### Work item
Repeat every line of the material below exactly.

● ● ● ● ● ● ●

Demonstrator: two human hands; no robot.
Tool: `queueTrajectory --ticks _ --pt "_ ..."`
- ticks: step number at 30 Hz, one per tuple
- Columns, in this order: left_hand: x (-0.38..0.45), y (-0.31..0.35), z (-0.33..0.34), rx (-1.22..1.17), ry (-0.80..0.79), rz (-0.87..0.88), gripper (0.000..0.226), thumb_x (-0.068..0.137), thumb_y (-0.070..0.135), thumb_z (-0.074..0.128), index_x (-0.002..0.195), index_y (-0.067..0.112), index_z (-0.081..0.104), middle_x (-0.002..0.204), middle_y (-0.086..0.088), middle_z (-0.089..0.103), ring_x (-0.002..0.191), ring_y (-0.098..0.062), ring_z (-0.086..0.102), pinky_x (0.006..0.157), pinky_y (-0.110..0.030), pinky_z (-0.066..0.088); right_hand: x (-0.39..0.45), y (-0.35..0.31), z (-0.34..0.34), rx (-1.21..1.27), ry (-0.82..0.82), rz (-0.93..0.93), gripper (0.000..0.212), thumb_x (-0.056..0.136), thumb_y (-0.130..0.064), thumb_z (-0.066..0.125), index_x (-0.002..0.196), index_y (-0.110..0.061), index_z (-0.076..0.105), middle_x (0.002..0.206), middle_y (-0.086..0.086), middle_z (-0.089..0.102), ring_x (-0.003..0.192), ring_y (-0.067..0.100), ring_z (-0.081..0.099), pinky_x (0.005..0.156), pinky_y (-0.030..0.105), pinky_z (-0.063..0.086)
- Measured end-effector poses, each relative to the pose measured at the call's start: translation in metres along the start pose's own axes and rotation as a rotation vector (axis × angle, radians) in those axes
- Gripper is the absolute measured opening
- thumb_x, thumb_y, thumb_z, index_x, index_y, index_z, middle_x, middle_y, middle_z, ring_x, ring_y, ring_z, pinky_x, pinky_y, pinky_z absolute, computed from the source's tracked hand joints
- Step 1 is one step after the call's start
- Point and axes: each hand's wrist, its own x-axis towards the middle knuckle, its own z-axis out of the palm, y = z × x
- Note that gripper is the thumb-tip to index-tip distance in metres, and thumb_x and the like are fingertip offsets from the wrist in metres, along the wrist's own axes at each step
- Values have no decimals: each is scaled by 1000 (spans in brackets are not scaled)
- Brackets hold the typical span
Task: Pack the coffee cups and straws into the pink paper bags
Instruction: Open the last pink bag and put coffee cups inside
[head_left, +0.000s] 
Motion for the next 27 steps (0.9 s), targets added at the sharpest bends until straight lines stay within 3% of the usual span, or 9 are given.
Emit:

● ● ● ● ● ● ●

### Response box
Demonstrator: two human hands; no robot.
Tool: `queueTrajectory --ticks _ --pt "_ ..."`
- ticks: step number at 30 Hz, one per tuple
- Columns, in this order: left_hand: x (-0.38..0.45), y (-0.31..0.35), z (-0.33..0.34), rx (-1.22..1.17), ry (-0.80..0.79), rz (-0.87..0.88), gripper (0.000..0.226), thumb_x (-0.068..0.137), thumb_y (-0.070..0.135), thumb_z (-0.074..0.128), index_x (-0.002..0.195), index_y (-0.067..0.112), index_z (-0.081..0.104), middle_x (-0.002..0.204), middle_y (-0.086..0.088), middle_z (-0.089..0.103), ring_x (-0.002..0.191), ring_y (-0.098..0.062), ring_z (-0.086..0.102), pinky_x (0.006..0.157), pinky_y (-0.110..0.030), pinky_z (-0.066..0.088); right_hand: x (-0.39..0.45), y (-0.35..0.31), z (-0.34..0.34), rx (-1.21..1.27), ry (-0.82..0.82), rz (-0.93..0.93), gripper (0.000..0.212), thumb_x (-0.056..0.136), thumb_y (-0.130..0.064), thumb_z (-0.066..0.125), index_x (-0.002..0.196), index_y (-0.110..0.061), index_z (-0.076..0.105), middle_x (0.002..0.206), middle_y (-0.086..0.086), middle_z (-0.089..0.102), ring_x (-0.003..0.192), ring_y (-0.067..0.100), ring_z (-0.081..0.099), pinky_x (0.005..0.156), pinky_y (-0.030..0.105), pinky_z (-0.063..0.086)
- Measured end-effector poses, each relative to the pose measured at the call's start: translation in metres along the start pose's own axes and rotation as a rotation vector (axis × angle, radians) in those axes
- Gripper is the absolute measured opening
- thumb_x, thumb_y, thumb_z, index_x, index_y, index_z, middle_x, middle_y, middle_z, ring_x, ring_y, ring_z, pinky_x, pinky_y, pinky_z absolute, computed from the source's tracked hand joints
- Step 1 is one step after the call's start
- Point and axes: each hand's wrist, its own x-axis towards the middle knuckle, its own z-axis out of the palm, y = z × x
- Note that gripper is the thumb-tip to index-tip distance in metres, and thumb_x and the like are fingertip offsets from the wrist in metres, along the wrist's own axes at each step
- Values have no decimals: each is scaled by 1000 (spans in brackets are not scaled)
- Brackets hold the typical span
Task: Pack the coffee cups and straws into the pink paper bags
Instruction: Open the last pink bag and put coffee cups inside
[head_left, +0.000s] 
Motion for the next 27 steps (0.9 s), targets added at the sharpest bends until straight lines stay within 3% of the usual span, or 9 are given.
Emit:

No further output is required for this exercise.